| Your objective |
Transcribe exactly the lines that fall between the one holding "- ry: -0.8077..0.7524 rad" and the one holding "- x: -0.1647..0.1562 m", inclusive, from the entries below.

| Given records |
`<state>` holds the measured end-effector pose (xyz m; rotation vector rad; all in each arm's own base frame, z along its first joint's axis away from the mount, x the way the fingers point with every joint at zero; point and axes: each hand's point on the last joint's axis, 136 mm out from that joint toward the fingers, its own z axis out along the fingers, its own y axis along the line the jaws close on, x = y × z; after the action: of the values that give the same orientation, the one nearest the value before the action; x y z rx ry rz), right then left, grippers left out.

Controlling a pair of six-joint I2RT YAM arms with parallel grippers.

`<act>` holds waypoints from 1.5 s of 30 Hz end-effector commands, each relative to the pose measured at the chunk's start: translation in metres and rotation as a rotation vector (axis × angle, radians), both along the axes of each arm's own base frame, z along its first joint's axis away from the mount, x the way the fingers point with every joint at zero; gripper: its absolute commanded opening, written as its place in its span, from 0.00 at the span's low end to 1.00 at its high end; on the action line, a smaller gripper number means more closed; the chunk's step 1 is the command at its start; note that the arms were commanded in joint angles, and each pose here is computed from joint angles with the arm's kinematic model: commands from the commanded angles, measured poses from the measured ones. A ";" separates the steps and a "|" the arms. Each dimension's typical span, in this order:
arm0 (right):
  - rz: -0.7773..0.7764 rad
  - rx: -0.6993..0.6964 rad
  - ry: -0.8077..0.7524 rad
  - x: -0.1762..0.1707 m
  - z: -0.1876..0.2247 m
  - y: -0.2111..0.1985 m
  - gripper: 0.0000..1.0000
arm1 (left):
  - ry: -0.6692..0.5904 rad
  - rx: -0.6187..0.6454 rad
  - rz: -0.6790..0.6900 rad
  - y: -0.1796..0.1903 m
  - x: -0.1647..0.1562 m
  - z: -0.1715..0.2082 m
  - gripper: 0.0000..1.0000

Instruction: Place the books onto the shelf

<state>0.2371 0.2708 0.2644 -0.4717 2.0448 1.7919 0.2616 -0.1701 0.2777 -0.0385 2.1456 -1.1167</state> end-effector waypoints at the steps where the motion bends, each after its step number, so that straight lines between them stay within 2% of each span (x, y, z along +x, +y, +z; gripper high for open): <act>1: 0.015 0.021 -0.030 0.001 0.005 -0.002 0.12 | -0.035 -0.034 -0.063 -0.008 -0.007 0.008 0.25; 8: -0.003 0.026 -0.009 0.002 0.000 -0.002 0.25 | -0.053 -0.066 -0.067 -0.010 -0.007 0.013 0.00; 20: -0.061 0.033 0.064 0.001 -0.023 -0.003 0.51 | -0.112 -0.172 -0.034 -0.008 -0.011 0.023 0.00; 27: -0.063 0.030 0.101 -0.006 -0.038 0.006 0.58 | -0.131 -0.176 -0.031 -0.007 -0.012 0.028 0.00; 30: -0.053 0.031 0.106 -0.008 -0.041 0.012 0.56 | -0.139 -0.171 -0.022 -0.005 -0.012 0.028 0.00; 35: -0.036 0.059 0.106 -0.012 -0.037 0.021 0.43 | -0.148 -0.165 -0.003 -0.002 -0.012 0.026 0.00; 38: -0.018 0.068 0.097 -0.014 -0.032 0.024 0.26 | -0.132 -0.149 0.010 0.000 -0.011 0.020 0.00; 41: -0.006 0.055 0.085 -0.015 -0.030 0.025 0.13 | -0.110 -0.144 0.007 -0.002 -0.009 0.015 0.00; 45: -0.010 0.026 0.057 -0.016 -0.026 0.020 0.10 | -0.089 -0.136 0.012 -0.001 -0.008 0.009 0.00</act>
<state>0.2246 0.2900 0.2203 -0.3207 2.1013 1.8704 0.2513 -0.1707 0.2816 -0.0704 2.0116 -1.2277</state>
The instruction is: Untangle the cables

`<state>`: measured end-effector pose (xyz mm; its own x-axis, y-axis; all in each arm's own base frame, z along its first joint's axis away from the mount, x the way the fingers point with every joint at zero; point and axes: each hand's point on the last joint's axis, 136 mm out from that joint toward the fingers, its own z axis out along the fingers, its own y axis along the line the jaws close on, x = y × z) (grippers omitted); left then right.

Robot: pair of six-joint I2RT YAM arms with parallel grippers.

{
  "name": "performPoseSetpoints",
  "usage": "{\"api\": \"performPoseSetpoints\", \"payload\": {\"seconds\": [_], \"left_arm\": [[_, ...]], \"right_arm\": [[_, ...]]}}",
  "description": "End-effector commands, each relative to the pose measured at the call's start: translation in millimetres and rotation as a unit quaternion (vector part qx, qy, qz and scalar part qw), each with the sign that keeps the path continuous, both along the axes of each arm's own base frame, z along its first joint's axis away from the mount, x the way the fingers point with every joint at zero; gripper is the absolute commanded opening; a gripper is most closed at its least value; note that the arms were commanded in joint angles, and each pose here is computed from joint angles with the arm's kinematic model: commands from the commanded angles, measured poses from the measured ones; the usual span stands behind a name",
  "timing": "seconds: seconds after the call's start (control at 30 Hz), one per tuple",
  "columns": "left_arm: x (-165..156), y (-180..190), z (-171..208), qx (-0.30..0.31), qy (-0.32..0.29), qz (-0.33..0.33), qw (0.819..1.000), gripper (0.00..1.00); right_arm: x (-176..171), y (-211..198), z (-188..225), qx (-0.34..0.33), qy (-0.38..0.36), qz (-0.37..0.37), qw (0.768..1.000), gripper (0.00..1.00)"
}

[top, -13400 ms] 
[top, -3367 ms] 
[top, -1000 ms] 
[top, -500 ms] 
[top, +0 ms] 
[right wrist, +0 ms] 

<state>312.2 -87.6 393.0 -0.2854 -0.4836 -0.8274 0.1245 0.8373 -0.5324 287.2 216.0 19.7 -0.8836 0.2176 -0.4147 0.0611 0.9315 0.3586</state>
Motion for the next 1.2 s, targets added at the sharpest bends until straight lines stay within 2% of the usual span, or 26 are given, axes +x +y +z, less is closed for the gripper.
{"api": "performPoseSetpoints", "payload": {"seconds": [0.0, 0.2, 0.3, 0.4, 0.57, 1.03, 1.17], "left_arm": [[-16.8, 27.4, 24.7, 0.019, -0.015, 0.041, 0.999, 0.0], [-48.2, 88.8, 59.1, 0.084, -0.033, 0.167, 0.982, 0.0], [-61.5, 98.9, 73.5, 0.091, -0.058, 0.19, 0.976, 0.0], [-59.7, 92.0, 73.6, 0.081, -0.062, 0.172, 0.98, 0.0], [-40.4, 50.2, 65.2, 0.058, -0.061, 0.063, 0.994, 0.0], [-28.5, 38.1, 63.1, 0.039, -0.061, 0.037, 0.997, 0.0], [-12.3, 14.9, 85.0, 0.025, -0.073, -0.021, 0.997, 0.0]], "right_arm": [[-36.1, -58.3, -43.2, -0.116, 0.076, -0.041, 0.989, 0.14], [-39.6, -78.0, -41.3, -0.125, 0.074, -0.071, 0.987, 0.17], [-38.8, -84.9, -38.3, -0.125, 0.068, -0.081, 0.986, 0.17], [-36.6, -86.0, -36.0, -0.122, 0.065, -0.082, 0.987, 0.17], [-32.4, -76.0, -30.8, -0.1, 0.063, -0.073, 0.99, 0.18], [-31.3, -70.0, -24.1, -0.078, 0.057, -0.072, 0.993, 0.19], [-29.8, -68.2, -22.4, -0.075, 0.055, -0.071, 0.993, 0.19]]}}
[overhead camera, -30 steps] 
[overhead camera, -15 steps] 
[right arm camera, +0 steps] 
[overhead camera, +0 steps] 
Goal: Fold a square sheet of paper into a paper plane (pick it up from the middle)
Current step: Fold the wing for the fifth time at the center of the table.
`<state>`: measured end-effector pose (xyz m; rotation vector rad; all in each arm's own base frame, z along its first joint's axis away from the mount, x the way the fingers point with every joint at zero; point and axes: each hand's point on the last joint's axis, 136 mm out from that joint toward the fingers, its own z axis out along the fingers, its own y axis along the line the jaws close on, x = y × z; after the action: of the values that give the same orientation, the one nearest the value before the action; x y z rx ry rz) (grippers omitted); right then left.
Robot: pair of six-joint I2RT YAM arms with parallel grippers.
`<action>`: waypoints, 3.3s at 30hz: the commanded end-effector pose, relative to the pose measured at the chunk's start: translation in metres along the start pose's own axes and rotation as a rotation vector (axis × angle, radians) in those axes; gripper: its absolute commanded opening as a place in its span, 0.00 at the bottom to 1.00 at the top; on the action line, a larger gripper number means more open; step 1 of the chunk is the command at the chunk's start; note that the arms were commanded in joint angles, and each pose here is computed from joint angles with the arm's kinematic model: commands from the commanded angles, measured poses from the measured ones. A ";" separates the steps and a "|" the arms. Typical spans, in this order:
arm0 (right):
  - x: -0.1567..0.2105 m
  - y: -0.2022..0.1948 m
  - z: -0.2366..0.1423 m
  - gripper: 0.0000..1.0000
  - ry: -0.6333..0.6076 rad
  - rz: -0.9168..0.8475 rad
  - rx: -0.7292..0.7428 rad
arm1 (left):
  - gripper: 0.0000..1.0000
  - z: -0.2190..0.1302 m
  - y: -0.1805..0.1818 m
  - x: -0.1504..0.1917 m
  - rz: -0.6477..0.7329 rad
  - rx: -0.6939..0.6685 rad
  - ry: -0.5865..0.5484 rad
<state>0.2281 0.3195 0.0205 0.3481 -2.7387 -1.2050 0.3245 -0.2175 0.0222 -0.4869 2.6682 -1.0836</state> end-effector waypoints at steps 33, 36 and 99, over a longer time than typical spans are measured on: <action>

| Response to this exercise |
  - ry: -0.8077..0.7524 rad
  - x: -0.1762..0.1707 m
  - z: -0.1876..0.2247 m
  - y: -0.2111..0.1985 m
  - gripper: 0.0000..1.0000
arm1 (left):
  - ry: -0.6692..0.5904 rad
  - rx: -0.6187..0.6454 rad
  - rz: -0.6790..0.6900 rad
  - y: -0.1796..0.1903 m
  - x: -0.1647..0.1562 m

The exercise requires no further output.